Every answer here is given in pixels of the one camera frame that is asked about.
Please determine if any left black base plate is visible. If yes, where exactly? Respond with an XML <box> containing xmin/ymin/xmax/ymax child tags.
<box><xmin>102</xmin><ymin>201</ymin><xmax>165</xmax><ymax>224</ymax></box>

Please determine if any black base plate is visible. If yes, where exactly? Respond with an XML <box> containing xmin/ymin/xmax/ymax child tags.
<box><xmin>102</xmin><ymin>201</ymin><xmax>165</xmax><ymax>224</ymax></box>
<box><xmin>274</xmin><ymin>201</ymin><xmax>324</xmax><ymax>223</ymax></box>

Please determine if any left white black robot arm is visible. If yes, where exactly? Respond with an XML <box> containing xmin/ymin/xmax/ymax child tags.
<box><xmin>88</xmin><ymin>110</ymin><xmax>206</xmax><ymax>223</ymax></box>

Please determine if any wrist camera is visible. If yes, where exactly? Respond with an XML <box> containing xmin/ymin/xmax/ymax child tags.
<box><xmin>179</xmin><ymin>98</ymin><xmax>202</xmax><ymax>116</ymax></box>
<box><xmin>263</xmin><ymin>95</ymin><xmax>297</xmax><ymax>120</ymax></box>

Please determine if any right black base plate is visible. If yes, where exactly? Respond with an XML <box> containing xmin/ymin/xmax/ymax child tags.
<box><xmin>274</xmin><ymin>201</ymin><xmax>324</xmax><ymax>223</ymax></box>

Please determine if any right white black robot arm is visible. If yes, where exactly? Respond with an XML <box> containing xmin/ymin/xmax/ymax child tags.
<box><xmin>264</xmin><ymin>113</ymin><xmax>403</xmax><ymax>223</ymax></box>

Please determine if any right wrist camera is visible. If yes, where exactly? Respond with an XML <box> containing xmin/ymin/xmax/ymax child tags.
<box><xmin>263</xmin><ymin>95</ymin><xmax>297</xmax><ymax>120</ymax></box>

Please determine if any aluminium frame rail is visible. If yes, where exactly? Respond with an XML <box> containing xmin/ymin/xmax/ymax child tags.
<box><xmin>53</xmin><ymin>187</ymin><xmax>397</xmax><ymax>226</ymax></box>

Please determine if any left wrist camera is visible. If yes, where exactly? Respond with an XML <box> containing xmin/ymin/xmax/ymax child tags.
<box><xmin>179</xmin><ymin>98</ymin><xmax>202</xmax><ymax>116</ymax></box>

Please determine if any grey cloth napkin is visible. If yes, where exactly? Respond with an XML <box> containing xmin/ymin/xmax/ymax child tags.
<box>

▸ **THE PROBLEM**: Each line from the start of the listing through the line with "Please determine if any left black" is to be restated verbatim, both ends included.

▸ **SOLUTION BELOW**:
Every answer here is given in pixels of the one camera frame that is asked about.
Please determine if any left black base plate is visible. If yes, where exactly? Respond with an XML <box> containing xmin/ymin/xmax/ymax child tags.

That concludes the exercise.